## What is expected
Repeat only the lines below from the one containing "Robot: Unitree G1" through the one containing "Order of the", inclusive, exactly as written.

## Study material
%%
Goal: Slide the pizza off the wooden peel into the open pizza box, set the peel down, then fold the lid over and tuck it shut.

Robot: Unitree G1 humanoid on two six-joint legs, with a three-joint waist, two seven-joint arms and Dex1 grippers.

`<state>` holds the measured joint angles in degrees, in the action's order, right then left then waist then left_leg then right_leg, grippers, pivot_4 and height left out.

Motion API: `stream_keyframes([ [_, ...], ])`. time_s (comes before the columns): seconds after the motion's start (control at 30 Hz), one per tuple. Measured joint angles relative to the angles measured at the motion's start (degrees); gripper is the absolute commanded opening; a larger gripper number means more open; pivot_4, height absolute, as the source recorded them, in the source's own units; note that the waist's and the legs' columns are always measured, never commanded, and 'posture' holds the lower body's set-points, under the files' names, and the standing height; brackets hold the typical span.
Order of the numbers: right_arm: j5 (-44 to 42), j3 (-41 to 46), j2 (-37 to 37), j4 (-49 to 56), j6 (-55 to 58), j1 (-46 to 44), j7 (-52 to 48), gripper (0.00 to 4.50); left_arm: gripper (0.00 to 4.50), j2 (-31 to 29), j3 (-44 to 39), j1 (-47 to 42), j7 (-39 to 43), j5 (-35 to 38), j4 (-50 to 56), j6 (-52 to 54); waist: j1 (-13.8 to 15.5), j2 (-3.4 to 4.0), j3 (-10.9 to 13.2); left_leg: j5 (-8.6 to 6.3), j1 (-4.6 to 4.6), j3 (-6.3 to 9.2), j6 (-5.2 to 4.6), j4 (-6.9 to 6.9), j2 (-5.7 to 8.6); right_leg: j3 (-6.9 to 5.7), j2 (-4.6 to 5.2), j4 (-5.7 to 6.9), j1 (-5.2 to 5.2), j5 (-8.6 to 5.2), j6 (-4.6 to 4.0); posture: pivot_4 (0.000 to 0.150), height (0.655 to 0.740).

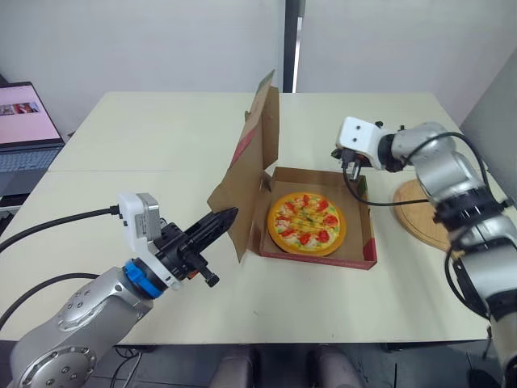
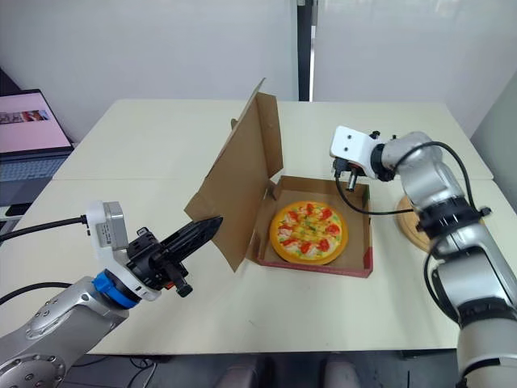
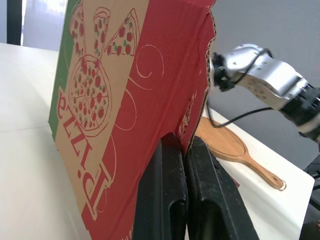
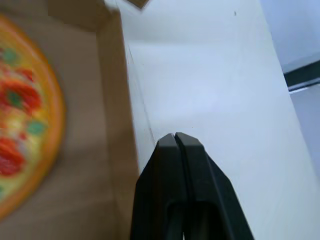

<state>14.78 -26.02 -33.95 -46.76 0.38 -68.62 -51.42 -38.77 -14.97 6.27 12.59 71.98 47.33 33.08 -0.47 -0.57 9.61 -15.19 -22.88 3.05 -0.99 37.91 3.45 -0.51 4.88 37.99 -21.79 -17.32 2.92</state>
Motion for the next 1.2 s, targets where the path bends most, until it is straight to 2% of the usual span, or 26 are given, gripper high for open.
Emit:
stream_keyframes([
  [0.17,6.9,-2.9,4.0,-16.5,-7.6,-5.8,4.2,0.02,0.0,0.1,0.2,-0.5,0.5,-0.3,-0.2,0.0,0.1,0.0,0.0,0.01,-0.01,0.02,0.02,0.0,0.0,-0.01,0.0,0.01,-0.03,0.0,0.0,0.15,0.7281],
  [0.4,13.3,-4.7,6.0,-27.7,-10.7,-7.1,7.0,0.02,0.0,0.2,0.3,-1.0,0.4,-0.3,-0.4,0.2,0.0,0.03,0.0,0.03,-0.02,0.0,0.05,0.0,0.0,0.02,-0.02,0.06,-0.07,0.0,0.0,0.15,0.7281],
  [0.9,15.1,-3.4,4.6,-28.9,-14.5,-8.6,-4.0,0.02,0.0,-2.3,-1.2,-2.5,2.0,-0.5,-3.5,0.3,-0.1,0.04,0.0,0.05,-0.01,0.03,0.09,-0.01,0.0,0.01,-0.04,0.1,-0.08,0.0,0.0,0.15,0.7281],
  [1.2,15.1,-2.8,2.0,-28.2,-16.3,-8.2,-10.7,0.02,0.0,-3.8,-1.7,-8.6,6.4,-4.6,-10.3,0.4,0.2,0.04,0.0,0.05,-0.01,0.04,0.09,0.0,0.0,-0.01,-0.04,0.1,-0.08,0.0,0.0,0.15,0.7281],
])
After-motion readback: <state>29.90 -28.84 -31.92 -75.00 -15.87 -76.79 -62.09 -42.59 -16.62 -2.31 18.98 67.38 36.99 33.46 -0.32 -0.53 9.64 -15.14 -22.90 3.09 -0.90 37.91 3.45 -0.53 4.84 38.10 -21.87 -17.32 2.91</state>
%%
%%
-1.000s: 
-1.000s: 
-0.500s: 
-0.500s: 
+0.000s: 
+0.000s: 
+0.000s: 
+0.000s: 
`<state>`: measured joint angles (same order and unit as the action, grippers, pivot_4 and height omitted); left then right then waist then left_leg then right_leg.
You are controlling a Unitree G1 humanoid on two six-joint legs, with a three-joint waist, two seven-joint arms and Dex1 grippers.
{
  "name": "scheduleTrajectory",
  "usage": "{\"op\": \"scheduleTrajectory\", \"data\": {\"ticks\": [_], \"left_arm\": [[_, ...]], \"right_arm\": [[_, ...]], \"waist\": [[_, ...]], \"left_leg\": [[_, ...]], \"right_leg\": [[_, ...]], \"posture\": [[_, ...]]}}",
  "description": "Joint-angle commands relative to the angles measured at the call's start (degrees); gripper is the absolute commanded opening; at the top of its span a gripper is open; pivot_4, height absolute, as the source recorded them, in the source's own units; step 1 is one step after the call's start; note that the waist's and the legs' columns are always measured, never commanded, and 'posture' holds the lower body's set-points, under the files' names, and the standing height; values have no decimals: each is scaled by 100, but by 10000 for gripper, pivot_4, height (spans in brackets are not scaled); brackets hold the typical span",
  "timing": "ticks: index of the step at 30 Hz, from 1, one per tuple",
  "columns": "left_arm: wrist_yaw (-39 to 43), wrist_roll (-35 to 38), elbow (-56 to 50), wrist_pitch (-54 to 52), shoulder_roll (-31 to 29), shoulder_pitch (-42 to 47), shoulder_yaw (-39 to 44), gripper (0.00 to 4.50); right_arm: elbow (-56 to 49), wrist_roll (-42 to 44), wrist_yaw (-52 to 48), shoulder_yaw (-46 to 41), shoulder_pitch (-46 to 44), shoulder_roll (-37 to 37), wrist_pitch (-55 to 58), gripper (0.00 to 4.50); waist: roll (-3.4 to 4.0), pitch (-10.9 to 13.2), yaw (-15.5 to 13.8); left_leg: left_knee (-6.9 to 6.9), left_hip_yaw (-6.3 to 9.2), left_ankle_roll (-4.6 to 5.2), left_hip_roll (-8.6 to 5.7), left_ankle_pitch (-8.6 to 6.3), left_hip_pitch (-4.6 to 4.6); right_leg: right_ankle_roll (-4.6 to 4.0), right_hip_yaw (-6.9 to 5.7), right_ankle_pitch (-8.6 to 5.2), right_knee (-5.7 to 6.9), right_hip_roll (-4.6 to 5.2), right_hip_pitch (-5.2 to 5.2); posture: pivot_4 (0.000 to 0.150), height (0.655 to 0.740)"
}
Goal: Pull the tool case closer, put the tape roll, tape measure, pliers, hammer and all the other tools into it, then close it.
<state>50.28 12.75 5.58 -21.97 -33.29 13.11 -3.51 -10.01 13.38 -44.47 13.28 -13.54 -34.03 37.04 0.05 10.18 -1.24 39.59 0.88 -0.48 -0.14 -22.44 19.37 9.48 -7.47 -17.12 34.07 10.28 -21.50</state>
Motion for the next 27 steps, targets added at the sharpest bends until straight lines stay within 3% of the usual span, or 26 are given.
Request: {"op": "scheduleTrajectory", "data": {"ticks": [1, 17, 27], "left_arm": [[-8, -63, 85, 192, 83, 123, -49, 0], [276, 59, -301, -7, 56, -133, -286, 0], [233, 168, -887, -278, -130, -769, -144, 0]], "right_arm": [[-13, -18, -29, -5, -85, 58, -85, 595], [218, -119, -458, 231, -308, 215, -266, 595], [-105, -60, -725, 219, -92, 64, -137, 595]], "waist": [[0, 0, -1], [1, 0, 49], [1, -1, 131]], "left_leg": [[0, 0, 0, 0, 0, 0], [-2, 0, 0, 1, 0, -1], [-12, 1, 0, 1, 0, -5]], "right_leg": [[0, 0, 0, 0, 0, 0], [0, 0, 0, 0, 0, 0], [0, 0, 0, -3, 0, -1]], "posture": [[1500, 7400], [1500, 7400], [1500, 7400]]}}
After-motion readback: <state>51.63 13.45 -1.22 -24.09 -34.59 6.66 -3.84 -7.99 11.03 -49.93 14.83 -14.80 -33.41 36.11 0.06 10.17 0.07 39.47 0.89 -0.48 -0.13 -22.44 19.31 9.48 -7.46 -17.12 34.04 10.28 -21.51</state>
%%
## Exercise result
Robot: Unitree G1 humanoid on two six-joint legs, with a three-joint waist, two seven-joint arms and Dex1 grippers.

`<state>` holds the measured joint angles in degrees, in the action's order, right then left then waist then left_leg then right_leg, grippers, pivot_4 and height left out.

Motion API: `stream_keyframes([ [_, ...], ])`. time_s (comes before the columns): seconds after the motion's start (control at 30 Hz), one per tuple. Measured joint angles relative to the angles measured at the motion's start (degrees); gripper is the absolute commanded opening; a larger gripper number means more open; pivot_4, height absolute, as the source recorded them, in the source's own units; note that the waist's and the legs' columns are always measured, never commanded, and 'posture' holds the lower body's set-points, under the files' names, and the standing height; brackets hold the typical span.
Order of the numbers: right_arm: j5 (-44 to 42), j3 (-41 to 46), j2 (-37 to 37), j4 (-49 to 56), j6 (-55 to 58), j1 (-46 to 44), j7 (-52 to 48), gripper (0.00 to 4.50); left_arm: gripper (0.00 to 4.50), j2 (-31 to 29), j3 (-44 to 39), j1 (-47 to 42), j7 (-39 to 43), j5 (-35 to 38), j4 (-50 to 56), j6 (-52 to 54); waist: j1 (-13.8 to 15.5), j2 (-3.4 to 4.0), j3 (-10.9 to 13.2); left_leg: j5 (-8.6 to 6.3), j1 (-4.6 to 4.6), j3 (-6.3 to 9.2), j6 (-5.2 to 4.6), j4 (-6.9 to 6.9), j2 (-5.7 to 8.6); right_leg: j3 (-6.9 to 5.7), j2 (-4.6 to 5.2), j4 (-5.7 to 6.9), j1 (-5.2 to 5.2), j5 (-8.6 to 5.2), j6 (-4.6 to 4.0); posture: pivot_4 (0.000 to 0.150), height (0.655 to 0.740).

That finishes the exercise, with nothing more to add.